"To jest prawdopodobnie początek końca". Ekspert o sytuacji na Białorusi

Świat
"To jest prawdopodobnie początek końca". Ekspert o sytuacji na Białorusi
W nocy na Białorusi doszło do protestów

- Przede wszystkim większość Białorusinów musi wyjść na ulicę. Młode pokolenie musi pokazać Aleksandrowi Łukaszence, że to koniec jego rządów - mówił na antenie Polsat News dr Łukasz Jasina z Polskiego Instytutu Spraw Narodowych, komentując wydarzenia po wyborach na Białorusi.
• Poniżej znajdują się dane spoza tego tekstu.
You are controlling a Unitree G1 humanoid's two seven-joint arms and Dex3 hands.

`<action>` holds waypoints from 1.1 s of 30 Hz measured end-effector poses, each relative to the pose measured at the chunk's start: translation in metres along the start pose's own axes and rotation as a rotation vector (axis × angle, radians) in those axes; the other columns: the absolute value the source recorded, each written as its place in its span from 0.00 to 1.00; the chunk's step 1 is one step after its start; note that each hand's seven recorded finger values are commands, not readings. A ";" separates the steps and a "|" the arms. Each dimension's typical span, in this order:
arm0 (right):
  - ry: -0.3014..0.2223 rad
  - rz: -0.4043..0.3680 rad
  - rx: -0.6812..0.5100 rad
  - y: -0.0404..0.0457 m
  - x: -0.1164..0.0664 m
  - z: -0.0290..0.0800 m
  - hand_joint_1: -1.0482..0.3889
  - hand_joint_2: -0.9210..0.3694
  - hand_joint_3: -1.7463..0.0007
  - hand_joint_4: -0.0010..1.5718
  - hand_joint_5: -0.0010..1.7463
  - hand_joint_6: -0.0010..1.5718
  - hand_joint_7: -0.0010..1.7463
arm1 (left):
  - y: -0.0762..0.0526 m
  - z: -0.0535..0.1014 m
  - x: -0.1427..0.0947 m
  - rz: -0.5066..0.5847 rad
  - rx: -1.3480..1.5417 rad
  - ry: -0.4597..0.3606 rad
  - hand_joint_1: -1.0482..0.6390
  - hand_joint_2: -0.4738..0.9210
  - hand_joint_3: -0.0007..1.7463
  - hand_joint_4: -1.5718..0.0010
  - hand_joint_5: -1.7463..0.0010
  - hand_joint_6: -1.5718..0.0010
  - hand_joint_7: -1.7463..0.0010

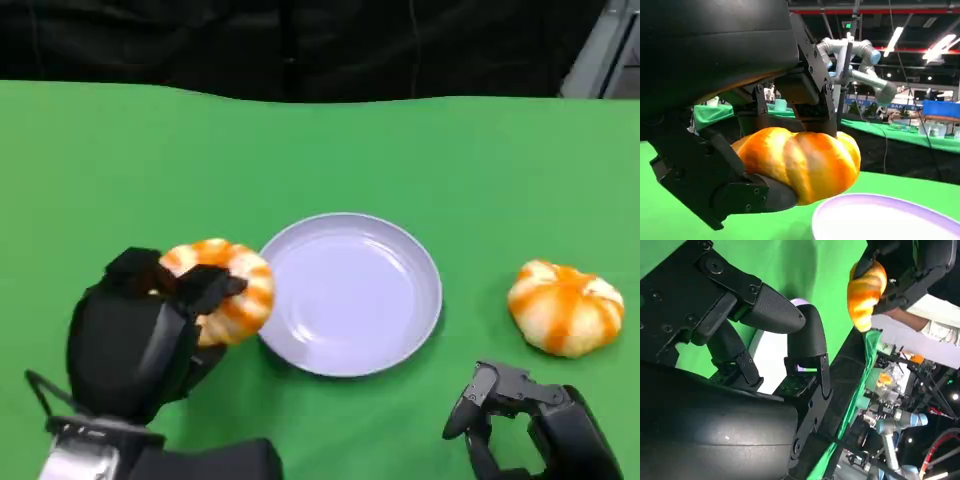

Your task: Grasp the bread from the table and place it into the plate.

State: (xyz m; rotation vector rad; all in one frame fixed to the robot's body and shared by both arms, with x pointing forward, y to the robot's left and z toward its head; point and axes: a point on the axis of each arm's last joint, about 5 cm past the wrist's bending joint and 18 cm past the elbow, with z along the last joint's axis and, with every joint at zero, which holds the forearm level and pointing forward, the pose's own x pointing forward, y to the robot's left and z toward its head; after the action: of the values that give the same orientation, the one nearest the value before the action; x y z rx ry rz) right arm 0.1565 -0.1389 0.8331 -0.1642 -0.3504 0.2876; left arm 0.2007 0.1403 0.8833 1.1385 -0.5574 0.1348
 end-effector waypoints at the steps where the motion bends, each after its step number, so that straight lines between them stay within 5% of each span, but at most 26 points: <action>1: -0.002 0.000 0.000 0.0000 0.001 0.000 0.34 0.46 0.17 0.57 1.00 0.51 0.86 | 0.000 0.002 0.003 0.007 -0.008 -0.007 0.53 0.65 0.63 0.37 0.17 0.33 0.53; 9: -0.001 0.000 -0.002 -0.0001 0.000 0.000 0.35 0.46 0.16 0.57 1.00 0.51 0.86 | -0.008 0.012 0.020 -0.008 -0.073 -0.031 0.52 0.63 0.67 0.37 0.20 0.36 0.50; 18: -0.001 0.000 -0.002 0.0000 0.000 0.000 0.35 0.46 0.15 0.56 1.00 0.52 0.86 | -0.023 0.022 0.036 -0.057 -0.102 -0.066 0.53 0.65 0.61 0.42 0.10 0.40 0.42; 33: 0.000 -0.001 0.000 0.0004 -0.001 0.000 0.34 0.46 0.16 0.57 1.00 0.52 0.86 | -0.050 0.036 0.057 -0.151 -0.181 -0.077 0.51 0.63 0.61 0.44 0.08 0.43 0.36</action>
State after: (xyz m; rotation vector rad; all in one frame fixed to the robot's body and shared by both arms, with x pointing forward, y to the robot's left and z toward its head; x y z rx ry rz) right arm 0.1558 -0.1387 0.8331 -0.1636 -0.3503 0.2866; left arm 0.2553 0.0769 0.8808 1.0083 -0.5385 -0.0886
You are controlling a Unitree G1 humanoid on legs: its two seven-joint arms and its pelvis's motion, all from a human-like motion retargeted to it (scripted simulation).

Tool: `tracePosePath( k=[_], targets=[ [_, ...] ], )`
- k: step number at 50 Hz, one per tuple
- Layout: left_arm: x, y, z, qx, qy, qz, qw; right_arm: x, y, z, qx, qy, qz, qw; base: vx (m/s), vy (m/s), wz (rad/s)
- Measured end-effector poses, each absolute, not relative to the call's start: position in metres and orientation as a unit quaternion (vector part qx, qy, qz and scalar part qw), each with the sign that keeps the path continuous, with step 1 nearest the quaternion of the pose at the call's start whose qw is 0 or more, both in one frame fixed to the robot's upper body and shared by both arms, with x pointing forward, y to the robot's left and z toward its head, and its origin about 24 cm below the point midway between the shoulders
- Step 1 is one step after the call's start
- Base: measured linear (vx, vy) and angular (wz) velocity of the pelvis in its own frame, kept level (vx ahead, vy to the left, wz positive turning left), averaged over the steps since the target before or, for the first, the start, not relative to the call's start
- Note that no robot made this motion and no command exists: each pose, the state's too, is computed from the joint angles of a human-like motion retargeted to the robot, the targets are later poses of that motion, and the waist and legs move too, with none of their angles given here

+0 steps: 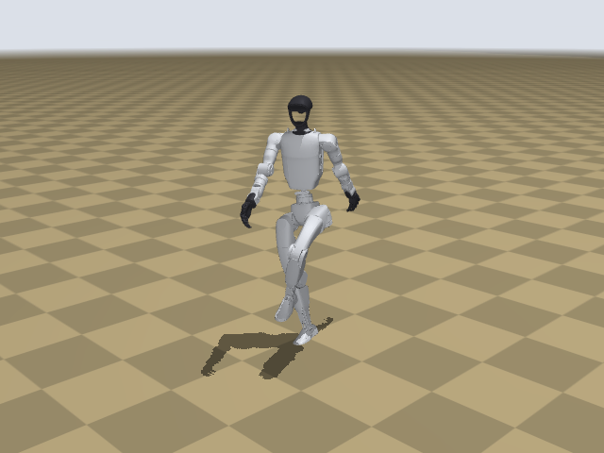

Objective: In place motions

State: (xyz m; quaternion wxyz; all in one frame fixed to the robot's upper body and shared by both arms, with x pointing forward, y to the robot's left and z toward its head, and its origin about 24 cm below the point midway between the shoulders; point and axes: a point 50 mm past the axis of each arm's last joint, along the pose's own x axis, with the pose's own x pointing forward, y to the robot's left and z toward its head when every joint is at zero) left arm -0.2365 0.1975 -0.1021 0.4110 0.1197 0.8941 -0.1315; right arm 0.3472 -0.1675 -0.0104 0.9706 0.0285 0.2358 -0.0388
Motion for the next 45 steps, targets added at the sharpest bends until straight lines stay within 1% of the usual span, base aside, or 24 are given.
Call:
tracePosePath(
  k=[3, 5, 9, 12, 18, 22, 25, 33, 37, 41, 45],
  targets=[
    [-0.227, 0.194, -0.109, 0.085, 0.894, -0.087, 0.432, 0.359, -0.174, 0.008, -0.027, 0.209, -0.053, 0.976, 0.00, 0.00, 0.00],
    [-0.219, 0.192, -0.114, 0.068, 0.889, -0.066, 0.449, 0.360, -0.176, 0.009, -0.042, 0.207, -0.060, 0.976, 0.02, -0.01, 0.26],
    [-0.198, 0.192, -0.127, 0.050, 0.868, -0.046, 0.492, 0.343, -0.173, -0.015, -0.035, 0.241, -0.051, 0.969, 0.07, 0.01, 0.40],
    [-0.179, 0.195, -0.137, 0.042, 0.847, -0.026, 0.529, 0.319, -0.169, -0.043, -0.036, 0.292, -0.042, 0.955, 0.07, 0.05, 0.47],
    [-0.148, 0.203, -0.150, 0.039, 0.817, 0.003, 0.576, 0.250, -0.173, -0.102, -0.090, 0.426, -0.017, 0.900, 0.09, 0.15, 0.49],
    [-0.132, 0.212, -0.154, 0.053, 0.799, 0.015, 0.599, 0.211, -0.171, -0.126, -0.061, 0.479, -0.017, 0.875, 0.12, 0.10, 0.54],
    [-0.122, 0.215, -0.157, 0.062, 0.790, 0.015, 0.610, 0.191, -0.173, -0.136, -0.040, 0.503, -0.025, 0.863, 0.08, 0.15, 0.87],
    [-0.090, 0.213, -0.166, 0.089, 0.765, 0.011, 0.638, 0.161, -0.189, -0.149, -0.051, 0.527, -0.026, 0.848, -0.03, 0.18, 0.45],
    [-0.083, 0.213, -0.167, 0.104, 0.762, 0.015, 0.639, 0.134, -0.192, -0.159, -0.039, 0.559, -0.023, 0.828, 0.06, 0.19, -0.46],
    [-0.081, 0.206, -0.168, 0.072, 0.774, 0.040, 0.628, 0.091, -0.192, -0.170, -0.004, 0.600, -0.037, 0.799, 0.08, 0.14, -0.23],
    [-0.074, 0.198, -0.169, 0.022, 0.778, 0.069, 0.624, 0.024, -0.193, -0.178, 0.008, 0.665, -0.049, 0.745, 0.17, 0.12, -0.48]
  ],
)
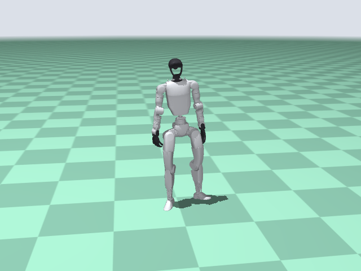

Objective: In place motions

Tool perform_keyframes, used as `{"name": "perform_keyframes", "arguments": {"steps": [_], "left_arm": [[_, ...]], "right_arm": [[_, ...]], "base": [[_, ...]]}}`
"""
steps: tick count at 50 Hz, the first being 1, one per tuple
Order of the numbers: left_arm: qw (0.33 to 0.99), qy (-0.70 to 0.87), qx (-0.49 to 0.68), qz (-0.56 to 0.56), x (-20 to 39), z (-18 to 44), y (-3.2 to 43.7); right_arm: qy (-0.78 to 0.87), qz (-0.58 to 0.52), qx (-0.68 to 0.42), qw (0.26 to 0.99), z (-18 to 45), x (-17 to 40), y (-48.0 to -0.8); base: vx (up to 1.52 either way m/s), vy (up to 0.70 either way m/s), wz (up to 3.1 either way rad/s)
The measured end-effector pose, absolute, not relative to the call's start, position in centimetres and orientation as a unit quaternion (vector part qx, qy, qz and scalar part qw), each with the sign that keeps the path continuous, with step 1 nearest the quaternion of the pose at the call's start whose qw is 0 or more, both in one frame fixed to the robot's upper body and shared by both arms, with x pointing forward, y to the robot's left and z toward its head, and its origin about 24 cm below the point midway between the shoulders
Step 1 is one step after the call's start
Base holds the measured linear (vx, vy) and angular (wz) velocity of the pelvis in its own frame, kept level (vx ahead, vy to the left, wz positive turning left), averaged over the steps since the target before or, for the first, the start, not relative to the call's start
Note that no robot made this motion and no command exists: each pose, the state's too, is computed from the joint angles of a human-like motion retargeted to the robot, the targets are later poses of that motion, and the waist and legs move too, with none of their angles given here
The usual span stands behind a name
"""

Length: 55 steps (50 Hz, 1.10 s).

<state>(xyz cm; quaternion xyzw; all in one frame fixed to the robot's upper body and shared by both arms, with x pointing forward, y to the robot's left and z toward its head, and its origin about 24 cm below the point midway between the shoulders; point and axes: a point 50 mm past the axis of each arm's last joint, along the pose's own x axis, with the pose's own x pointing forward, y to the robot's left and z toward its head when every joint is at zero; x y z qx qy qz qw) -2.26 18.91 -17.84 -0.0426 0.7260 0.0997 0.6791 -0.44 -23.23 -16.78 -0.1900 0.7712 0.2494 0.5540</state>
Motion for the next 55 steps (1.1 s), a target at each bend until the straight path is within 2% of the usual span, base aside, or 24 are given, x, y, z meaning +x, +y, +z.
{"name": "perform_keyframes", "arguments": {"steps": [7,12,35,48,55], "left_arm": [[0.635,0.763,-0.053,0.112,-5.5,-17.4,18.9],[0.628,0.769,-0.054,0.108,-6.0,-17.3,18.8],[0.744,0.658,-0.048,0.102,2.2,-18.1,18.4],[0.684,0.711,-0.070,0.146,-1.8,-17.9,19.0],[0.657,0.739,-0.059,0.136,-4.0,-17.5,19.9]], "right_arm": [[0.795,0.230,-0.179,0.532,-16.5,-2.9,-23.6],[0.794,0.227,-0.178,0.535,-16.6,-2.9,-23.3],[0.716,0.280,-0.199,0.607,-17.3,2.0,-21.6],[0.700,0.262,-0.238,0.620,-17.3,2.6,-22.2],[0.684,0.257,-0.274,0.625,-17.4,3.4,-22.0]], "base": [[0.00,0.00,0.00],[0.00,0.00,0.00],[0.01,0.10,0.09],[-0.04,0.19,-0.26],[-0.16,0.03,-0.53]]}}
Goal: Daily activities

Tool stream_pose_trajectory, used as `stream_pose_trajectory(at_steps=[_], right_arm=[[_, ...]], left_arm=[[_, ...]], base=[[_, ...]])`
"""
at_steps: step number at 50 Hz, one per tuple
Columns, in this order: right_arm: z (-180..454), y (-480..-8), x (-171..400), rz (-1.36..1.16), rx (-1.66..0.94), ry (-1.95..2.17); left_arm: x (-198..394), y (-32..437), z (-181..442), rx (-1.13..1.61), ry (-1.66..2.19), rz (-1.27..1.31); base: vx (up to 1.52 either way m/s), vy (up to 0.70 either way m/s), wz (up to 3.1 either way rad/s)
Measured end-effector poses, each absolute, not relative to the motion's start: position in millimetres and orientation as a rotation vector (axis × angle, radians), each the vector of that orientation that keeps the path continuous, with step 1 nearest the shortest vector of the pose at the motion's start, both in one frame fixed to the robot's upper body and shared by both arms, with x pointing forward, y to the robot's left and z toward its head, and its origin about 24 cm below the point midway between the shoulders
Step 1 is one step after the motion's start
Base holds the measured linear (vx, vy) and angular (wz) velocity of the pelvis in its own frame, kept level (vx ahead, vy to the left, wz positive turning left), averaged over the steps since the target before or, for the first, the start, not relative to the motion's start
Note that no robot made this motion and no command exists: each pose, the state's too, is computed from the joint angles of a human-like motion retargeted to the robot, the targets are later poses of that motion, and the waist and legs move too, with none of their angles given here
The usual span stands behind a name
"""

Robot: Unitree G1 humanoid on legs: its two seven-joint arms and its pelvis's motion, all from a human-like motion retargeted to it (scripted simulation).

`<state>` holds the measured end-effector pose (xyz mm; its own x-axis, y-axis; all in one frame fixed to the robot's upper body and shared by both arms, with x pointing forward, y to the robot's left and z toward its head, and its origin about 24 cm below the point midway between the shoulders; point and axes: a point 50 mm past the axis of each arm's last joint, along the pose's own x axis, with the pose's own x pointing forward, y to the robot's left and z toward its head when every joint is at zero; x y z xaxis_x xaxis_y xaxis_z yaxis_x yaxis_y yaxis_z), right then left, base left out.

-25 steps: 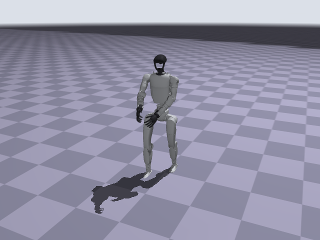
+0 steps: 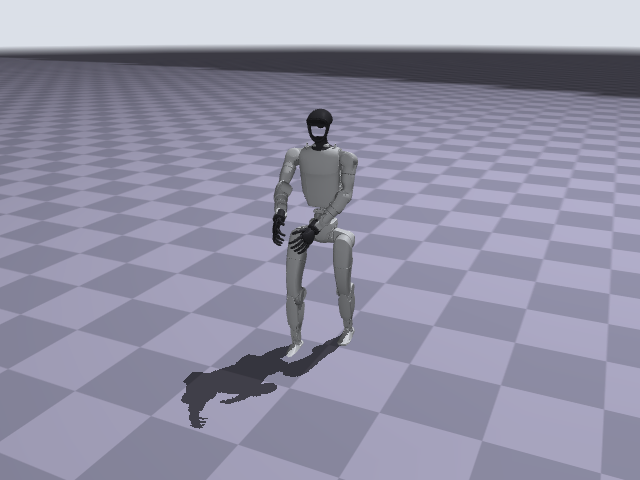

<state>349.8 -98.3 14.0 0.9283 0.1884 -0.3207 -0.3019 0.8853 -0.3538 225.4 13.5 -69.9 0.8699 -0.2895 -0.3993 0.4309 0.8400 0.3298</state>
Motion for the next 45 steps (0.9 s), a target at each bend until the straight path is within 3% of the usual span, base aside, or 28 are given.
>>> stream_pose_trajectory(at_steps=[45], right_arm=[[-5.8,-110.4,342.1,0.170,-0.345,0.392]], left_arm=[[218.4,10.1,-72.5,0.316,0.418,-0.368]], base=[[0.00,0.00,0.00]])
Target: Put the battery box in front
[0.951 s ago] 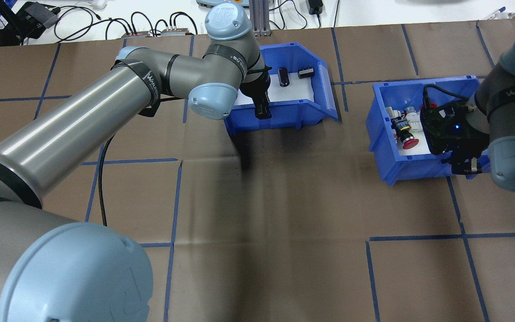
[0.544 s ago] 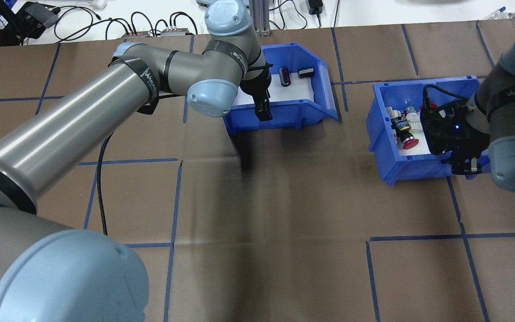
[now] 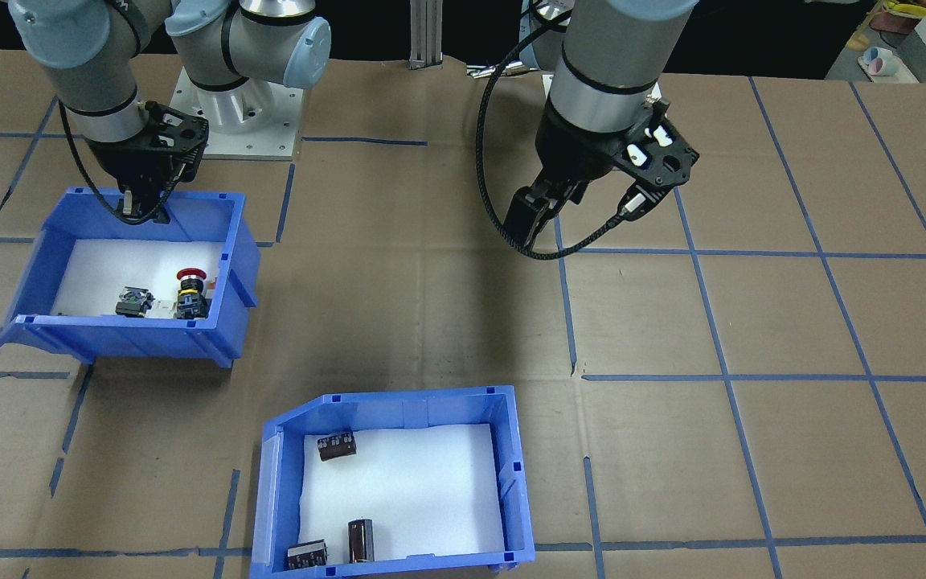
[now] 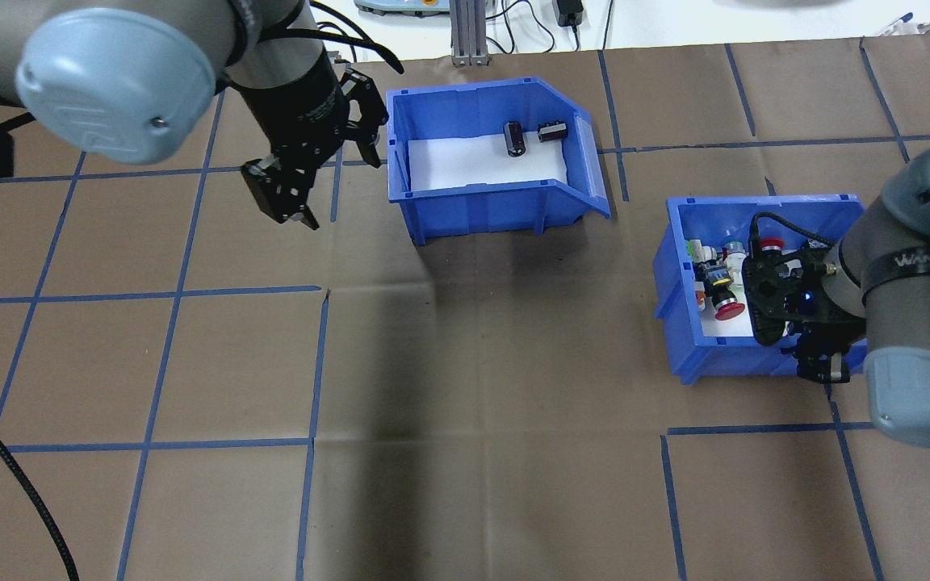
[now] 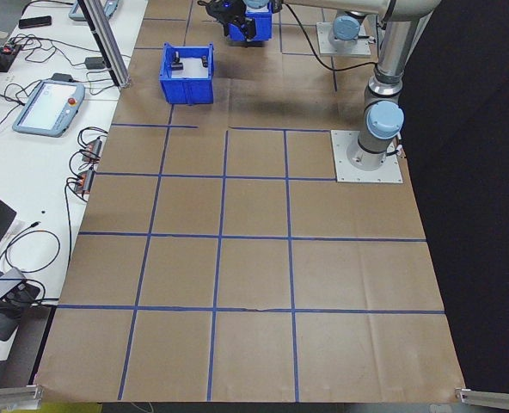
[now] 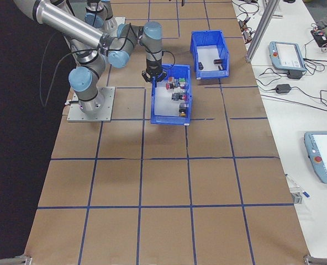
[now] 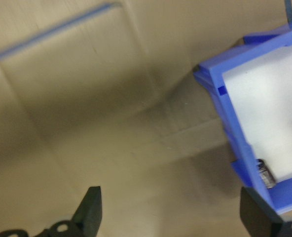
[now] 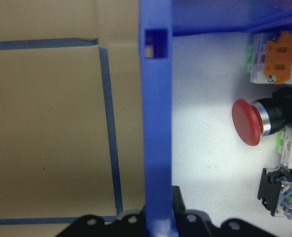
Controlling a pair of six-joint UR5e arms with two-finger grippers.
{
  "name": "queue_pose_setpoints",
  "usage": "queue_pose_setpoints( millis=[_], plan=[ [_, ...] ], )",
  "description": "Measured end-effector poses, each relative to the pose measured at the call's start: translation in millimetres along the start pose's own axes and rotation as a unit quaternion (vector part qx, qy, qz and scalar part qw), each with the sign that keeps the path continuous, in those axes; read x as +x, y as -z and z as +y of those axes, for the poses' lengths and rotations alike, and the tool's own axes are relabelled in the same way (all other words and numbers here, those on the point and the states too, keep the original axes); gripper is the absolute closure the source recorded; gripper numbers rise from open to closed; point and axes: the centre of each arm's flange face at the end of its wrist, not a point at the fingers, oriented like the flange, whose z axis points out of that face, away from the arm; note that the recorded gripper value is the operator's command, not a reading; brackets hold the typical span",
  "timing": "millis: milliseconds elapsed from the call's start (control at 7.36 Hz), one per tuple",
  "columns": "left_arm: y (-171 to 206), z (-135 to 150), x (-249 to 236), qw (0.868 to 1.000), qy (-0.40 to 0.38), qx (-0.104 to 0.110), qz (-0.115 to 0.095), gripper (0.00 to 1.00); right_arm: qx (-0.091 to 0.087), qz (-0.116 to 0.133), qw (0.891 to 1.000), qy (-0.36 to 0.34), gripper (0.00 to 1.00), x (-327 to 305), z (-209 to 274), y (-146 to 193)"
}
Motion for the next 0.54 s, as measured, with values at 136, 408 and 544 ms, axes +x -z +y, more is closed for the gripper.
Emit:
queue_pose_setpoints(
  millis=[136,408,544],
  plan=[
    [13,-1,-19,0.992,-0.124,0.006,-0.010,0.01,0.003,0.002,1.000,0.001,0.95,-15,-14,-3],
    [21,-2,-45,0.940,-0.340,0.004,-0.016,0.01,0.006,0.007,1.000,0.010,0.95,-33,-60,-2],
    [28,0,-54,0.916,-0.401,0.008,-0.014,0.01,0.007,0.012,1.000,0.009,0.95,-43,-87,0]
  ],
)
Według wstępnych wyników niedzielnych wyborów prezydenckich na Białorusi urzędujący prezydent Alaksandr Łukaszenka otrzymał 80,2 proc, głosów, a jego główna rywalka Swiatłana Cichanouska - 9,9 proc. - poinformowała w poniedziałek Centralna Komisja Wyborcza.

 

Żaden z pozostałych kandydatów nie uzyskał nawet 2 proc. głosów - podała CKW podczas konferencji prasowej w Mińsku. Frekwencja wyniosła 84,2 proc.

 

"Kupował kiedyś Białoruskie społeczeństwo za stabilność"

 

- Przede wszystkim większość Białorusinów musi wyjść na ulicę. Młode pokolenie musi pokazać Aleksandrowi Łukaszence, że to koniec jego rządów. Trochę tak pokazało. To, że ludzie tak licznie poszli do wyborów, sprawiło, że stopień ich sfałszowania jest prawdopodobnie znacznie wyższy niż kiedykolwiek, bo jednak w przeszłości Aleksander Łukaszenka te wybory wygrywał, czasami z bardzo dużą pomocą aparatu państwowego, ale wygrywał. A teraz mamy bardzo duże podejrzenie, że niekoniecznie je wygrał. To dowód, że przede wszystkim to pokolenie, które urodziło się już za jego rządów ma dość - powiedział ekspert.

 

Jak ocenił, powyborcze demonstracje to "moment początku końca (rządów Łukaszenki) na Białorusi, ale jeszcze chyba nie ten ostateczny moment". 

 

ZOBACZ: Protesty i starcia z milicją. Premier Morawiecki apeluje o zwołanie szczytu ws. Białorusi

 

- Jak się okazuje, to nie siła, która jest w stanie jeszcze w 2020 roku przeważyć (o zmianie prezydenta) - powiedział. Dodał, że prawdopodobnie rzeczywiste poparcie prezydenta Łukaszenki to nadal ok. 50 proc. 

 

Ekspert ocenił, że Aleksander Łukaszenka "kupował kiedyś białoruskie społeczeństwo za stabilność". - A teraz tego już nie robi. Na Białorusi jest coraz gorsza sytuacja gospodarcza. Łukaszenka nie rozumie narastających problemów młodego i średniego pokolenia - dodał.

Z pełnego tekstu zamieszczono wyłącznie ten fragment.